Word for word, reproduce the records that follow.
----- STORED DATA -----
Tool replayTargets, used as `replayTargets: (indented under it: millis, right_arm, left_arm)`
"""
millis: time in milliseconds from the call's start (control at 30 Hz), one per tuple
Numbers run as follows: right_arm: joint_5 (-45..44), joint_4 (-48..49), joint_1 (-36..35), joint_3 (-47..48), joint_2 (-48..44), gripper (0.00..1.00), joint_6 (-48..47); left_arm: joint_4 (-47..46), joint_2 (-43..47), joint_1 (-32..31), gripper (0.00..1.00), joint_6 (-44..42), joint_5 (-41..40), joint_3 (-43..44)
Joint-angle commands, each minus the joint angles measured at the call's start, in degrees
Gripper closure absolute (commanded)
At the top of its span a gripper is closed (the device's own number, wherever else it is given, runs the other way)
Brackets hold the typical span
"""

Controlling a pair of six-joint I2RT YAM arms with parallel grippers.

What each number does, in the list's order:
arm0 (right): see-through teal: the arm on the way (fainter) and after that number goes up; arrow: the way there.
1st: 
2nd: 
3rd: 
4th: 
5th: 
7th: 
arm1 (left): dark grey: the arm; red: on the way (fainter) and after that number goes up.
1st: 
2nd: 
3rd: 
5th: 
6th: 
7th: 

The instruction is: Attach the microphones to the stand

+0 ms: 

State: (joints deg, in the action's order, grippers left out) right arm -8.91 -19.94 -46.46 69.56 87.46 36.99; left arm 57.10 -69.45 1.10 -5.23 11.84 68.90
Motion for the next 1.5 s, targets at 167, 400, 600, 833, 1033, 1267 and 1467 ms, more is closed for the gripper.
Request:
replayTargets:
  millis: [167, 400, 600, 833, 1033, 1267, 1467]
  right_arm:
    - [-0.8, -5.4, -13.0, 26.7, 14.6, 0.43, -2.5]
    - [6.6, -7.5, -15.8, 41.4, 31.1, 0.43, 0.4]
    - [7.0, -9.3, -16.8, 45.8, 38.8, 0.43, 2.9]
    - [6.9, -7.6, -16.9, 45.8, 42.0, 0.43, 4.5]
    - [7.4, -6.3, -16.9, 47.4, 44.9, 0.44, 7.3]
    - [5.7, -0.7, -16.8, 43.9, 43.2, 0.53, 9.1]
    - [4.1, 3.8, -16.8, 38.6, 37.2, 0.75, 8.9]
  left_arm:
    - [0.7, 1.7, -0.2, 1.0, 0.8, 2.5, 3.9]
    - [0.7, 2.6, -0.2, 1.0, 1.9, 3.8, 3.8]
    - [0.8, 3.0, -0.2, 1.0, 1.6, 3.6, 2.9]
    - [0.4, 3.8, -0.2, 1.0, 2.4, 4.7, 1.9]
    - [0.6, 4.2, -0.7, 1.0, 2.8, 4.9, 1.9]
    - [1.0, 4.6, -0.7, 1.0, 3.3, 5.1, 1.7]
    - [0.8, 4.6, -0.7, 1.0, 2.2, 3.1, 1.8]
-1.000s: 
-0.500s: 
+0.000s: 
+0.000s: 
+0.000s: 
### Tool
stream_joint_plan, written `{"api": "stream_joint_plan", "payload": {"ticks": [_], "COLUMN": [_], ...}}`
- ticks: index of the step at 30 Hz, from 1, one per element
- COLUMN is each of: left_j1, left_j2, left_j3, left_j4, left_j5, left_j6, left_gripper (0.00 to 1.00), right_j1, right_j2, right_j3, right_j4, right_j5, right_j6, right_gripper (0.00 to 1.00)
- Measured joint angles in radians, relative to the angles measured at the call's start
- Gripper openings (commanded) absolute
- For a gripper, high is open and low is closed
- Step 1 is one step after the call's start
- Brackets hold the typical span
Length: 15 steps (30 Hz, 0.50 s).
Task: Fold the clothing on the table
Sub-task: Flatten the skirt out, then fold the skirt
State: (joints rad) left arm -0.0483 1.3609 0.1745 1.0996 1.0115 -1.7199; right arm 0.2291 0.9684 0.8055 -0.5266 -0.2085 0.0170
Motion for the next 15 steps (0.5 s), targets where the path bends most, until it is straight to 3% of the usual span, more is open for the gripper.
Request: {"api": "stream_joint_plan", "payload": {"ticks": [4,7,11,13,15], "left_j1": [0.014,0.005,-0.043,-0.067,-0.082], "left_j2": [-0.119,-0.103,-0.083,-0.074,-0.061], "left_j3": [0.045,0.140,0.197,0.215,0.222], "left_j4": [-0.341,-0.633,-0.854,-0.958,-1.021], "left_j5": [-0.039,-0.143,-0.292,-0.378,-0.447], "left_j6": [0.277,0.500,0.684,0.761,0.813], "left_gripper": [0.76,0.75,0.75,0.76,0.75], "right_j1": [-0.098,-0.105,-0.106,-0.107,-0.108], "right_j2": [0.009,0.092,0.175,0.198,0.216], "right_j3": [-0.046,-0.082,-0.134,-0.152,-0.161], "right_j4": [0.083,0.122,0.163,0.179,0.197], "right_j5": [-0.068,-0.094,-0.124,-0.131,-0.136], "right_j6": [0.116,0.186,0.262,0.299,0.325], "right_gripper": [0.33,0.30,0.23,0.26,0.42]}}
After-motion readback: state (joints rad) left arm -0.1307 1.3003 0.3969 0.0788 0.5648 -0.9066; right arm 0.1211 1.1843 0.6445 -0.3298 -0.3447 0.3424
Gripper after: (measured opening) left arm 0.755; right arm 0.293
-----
REPLY TO THE TASK:
Tool replayTargets, used as `replayTargets: (indented under it: millis, right_arm, left_arm)`
"""
millis: time in milliseconds from the call's start (control at 30 Hz), one per tuple
Numbers run as follows: right_arm: joint_5 (-45..44), joint_4 (-48..49), joint_1 (-36..35), joint_3 (-47..48), joint_2 (-48..44), gripper (0.00..1.00), joint_6 (-48..47); left_arm: joint_4 (-47..46), joint_2 (-43..47), joint_1 (-32..31), gripper (0.00..1.00), joint_6 (-44..42), joint_5 (-41..40), joint_3 (-43..44)
Joint-angle commands, each minus the joint angles measured at the call's start, in degrees
Gripper closure absolute (commanded)
At the top of its span a gripper is closed (the device's own number, wherever else it is given, runs the other way)
Brackets hold the typical span
"""

Controlling a pair of six-joint I2RT YAM arms with parallel grippers.

What each number does, in the list's order:
arm0 (right): see-through teal: the arm on the way (fainter) and after that number goes up; arrow: the way there.
1st: 
2nd: 
3rd: 
4th: 
5th: 
7th: 
arm1 (left): dark grey: the arm; red: on the way (fainter) and after that number goes up.
1st: 
2nd: 
3rd: 
5th: 
6th: 
7th: 

The instruction is: Attach the microphones to the stand

+0 ms: 

State: (joints deg, in the action's order, grippers left out) right arm -8.91 -19.94 -46.46 69.56 87.46 36.99; left arm 57.10 -69.45 1.10 -5.23 11.84 68.90
Motion for the next 1.5 s, targets at 167, 400, 600, 833, 1033, 1267 and 1467 ms, more is closed for the gripper.
Request:
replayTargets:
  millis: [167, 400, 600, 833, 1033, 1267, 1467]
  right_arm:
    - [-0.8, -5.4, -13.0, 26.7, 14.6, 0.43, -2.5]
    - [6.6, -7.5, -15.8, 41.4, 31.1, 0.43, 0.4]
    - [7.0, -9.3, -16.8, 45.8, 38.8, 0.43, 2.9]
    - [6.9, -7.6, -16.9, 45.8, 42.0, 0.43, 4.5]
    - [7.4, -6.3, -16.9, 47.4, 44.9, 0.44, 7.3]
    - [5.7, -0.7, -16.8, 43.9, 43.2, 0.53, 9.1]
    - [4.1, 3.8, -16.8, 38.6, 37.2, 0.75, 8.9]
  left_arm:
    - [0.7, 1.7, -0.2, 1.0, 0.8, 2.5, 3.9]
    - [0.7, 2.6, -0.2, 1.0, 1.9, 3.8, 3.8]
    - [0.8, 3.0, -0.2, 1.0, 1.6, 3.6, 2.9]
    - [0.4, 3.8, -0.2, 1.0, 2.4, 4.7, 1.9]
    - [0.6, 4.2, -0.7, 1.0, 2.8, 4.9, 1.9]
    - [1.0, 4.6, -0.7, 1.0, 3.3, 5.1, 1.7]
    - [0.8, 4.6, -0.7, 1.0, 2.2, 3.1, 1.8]
-1.000s: 
-0.500s: 
+0.000s: 
+0.000s: 
+0.000s: 
### Tool
stream_joint_plan, written `{"api": "stream_joint_plan", "payload": {"ticks": [_], "COLUMN": [_], ...}}`
- ticks: index of the step at 30 Hz, from 1, one per element
- COLUMN is each of: left_j1, left_j2, left_j3, left_j4, left_j5, left_j6, left_gripper (0.00 to 1.00), right_j1, right_j2, right_j3, right_j4, right_j5, right_j6, right_gripper (0.00 to 1.00)
- Measured joint angles in radians, relative to the angles measured at the call's start
- Gripper openings (commanded) absolute
- For a gripper, high is open and low is closed
- Step 1 is one step after the call's start
- Brackets hold the typical span
Length: 15 steps (30 Hz, 0.50 s).
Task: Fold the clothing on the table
Sub-task: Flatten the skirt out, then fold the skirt
State: (joints rad) left arm -0.0483 1.3609 0.1745 1.0996 1.0115 -1.7199; right arm 0.2291 0.9684 0.8055 -0.5266 -0.2085 0.0170
Motion for the next 15 steps (0.5 s), targets where the path bends most, until it is straight to 3% of the usual span, more is open for the gripper.
Request: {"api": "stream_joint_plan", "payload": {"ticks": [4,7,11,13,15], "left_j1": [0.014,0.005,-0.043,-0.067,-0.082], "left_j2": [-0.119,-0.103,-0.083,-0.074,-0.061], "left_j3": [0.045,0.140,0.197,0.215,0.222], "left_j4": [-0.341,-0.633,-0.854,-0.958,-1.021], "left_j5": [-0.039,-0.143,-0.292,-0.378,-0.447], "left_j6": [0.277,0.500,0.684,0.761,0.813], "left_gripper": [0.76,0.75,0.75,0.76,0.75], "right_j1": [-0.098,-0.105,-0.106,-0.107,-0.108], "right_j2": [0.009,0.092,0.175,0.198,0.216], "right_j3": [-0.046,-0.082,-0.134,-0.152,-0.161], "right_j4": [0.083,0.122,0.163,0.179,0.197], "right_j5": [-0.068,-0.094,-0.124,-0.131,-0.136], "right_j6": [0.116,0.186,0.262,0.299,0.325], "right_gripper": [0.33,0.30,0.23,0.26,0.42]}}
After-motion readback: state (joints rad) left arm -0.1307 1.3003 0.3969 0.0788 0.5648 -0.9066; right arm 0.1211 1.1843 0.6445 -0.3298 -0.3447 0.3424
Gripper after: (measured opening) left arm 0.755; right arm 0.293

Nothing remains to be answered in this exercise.